### What you need to do
What you return should match the data exactly, from the first line to the last.

Raw data section start

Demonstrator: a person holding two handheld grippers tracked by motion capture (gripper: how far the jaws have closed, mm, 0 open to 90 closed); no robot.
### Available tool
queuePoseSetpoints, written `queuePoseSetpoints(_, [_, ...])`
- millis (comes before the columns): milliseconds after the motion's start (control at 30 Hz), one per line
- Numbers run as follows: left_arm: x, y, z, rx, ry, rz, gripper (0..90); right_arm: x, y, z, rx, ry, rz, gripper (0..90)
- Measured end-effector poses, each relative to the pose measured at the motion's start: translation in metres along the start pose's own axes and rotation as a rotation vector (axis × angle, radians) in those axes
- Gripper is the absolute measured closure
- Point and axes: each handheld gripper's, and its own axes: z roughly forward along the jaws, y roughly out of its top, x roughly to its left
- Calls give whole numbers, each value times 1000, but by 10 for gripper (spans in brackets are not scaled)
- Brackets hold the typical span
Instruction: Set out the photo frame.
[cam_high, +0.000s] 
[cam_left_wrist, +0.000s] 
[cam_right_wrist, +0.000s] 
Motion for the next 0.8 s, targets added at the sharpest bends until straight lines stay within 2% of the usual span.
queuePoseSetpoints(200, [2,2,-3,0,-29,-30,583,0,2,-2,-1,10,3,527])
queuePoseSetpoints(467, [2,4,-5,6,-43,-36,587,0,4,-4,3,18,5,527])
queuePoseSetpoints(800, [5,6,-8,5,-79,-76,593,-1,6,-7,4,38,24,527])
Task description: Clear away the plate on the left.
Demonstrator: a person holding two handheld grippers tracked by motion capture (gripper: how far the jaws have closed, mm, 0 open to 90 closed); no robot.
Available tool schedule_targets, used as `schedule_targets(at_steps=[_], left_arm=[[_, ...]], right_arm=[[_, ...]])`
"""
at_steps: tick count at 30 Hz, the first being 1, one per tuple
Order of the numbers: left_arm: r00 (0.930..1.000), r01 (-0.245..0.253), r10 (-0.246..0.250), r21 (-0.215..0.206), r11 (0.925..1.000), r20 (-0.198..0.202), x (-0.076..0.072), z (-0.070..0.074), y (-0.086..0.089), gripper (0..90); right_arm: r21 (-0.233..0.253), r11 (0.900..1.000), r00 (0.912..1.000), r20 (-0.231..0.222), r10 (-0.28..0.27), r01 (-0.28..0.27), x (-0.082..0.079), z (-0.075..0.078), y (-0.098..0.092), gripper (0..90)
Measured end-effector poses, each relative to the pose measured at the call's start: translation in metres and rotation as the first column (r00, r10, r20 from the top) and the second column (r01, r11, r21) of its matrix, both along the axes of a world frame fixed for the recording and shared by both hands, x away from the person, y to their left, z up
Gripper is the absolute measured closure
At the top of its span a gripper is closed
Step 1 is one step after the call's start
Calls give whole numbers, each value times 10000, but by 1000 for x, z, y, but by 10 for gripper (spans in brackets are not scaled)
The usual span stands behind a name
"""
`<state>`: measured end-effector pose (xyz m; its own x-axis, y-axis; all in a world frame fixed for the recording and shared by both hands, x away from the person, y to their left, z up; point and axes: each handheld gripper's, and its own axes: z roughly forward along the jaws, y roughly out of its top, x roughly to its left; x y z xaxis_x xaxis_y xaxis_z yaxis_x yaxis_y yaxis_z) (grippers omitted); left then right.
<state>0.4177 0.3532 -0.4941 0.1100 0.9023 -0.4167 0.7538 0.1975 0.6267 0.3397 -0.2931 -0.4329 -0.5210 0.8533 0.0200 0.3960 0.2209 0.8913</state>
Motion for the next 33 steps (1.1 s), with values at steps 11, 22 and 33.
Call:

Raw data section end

### Solution for this exercise
Demonstrator: a person holding two handheld grippers tracked by motion capture (gripper: how far the jaws have closed, mm, 0 open to 90 closed); no robot.
### Available tool
queuePoseSetpoints, written `queuePoseSetpoints(_, [_, ...])`
- millis (comes before the columns): milliseconds after the motion's start (control at 30 Hz), one per line
- Numbers run as follows: left_arm: x, y, z, rx, ry, rz, gripper (0..90); right_arm: x, y, z, rx, ry, rz, gripper (0..90)
- Measured end-effector poses, each relative to the pose measured at the motion's start: translation in metres along the start pose's own axes and rotation as a rotation vector (axis × angle, radians) in those axes
- Gripper is the absolute measured closure
- Point and axes: each handheld gripper's, and its own axes: z roughly forward along the jaws, y roughly out of its top, x roughly to its left
- Calls give whole numbers, each value times 1000, but by 10 for gripper (spans in brackets are not scaled)
- Brackets hold the typical span
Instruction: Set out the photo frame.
[cam_high, +0.000s] 
[cam_left_wrist, +0.000s] 
[cam_right_wrist, +0.000s] 
Motion for the next 0.8 s, targets added at the sharpest bends until straight lines stay within 2% of the usual span.
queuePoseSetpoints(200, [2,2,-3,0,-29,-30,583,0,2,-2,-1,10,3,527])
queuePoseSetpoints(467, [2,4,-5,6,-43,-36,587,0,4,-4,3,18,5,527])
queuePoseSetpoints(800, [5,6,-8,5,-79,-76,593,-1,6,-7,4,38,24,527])
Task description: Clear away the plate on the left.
Demonstrator: a person holding two handheld grippers tracked by motion capture (gripper: how far the jaws have closed, mm, 0 open to 90 closed); no robot.
Available tool schedule_targets, used as `schedule_targets(at_steps=[_], left_arm=[[_, ...]], right_arm=[[_, ...]])`
"""
at_steps: tick count at 30 Hz, the first being 1, one per tuple
Order of the numbers: left_arm: r00 (0.930..1.000), r01 (-0.245..0.253), r10 (-0.246..0.250), r21 (-0.215..0.206), r11 (0.925..1.000), r20 (-0.198..0.202), x (-0.076..0.072), z (-0.070..0.074), y (-0.086..0.089), gripper (0..90); right_arm: r21 (-0.233..0.253), r11 (0.900..1.000), r00 (0.912..1.000), r20 (-0.231..0.222), r10 (-0.28..0.27), r01 (-0.28..0.27), x (-0.082..0.079), z (-0.075..0.078), y (-0.098..0.092), gripper (0..90)
Measured end-effector poses, each relative to the pose measured at the call's start: translation in metres and rotation as the first column (r00, r10, r20 from the top) and the second column (r01, r11, r21) of its matrix, both along the axes of a world frame fixed for the recording and shared by both hands, x away from the person, y to their left, z up
Gripper is the absolute measured closure
At the top of its span a gripper is closed
Step 1 is one step after the call's start
Calls give whole numbers, each value times 10000, but by 1000 for x, z, y, but by 10 for gripper (spans in brackets are not scaled)
The usual span stands behind a name
"""
`<state>`: measured end-effector pose (xyz m; its own x-axis, y-axis; all in a world frame fixed for the recording and shared by both hands, x away from the person, y to their left, z up; point and axes: each handheld gripper's, and its own axes: z roughly forward along the jaws, y roughly out of its top, x roughly to its left; x y z xaxis_x xaxis_y xaxis_z yaxis_x yaxis_y yaxis_z) (grippers omitted); left then right.
<state>0.4177 0.3532 -0.4941 0.1100 0.9023 -0.4167 0.7538 0.1975 0.6267 0.3397 -0.2931 -0.4329 -0.5210 0.8533 0.0200 0.3960 0.2209 0.8913</state>
Motion for the next 33 steps (1.1 s), with values at steps 11, 22 and 33.
Call:

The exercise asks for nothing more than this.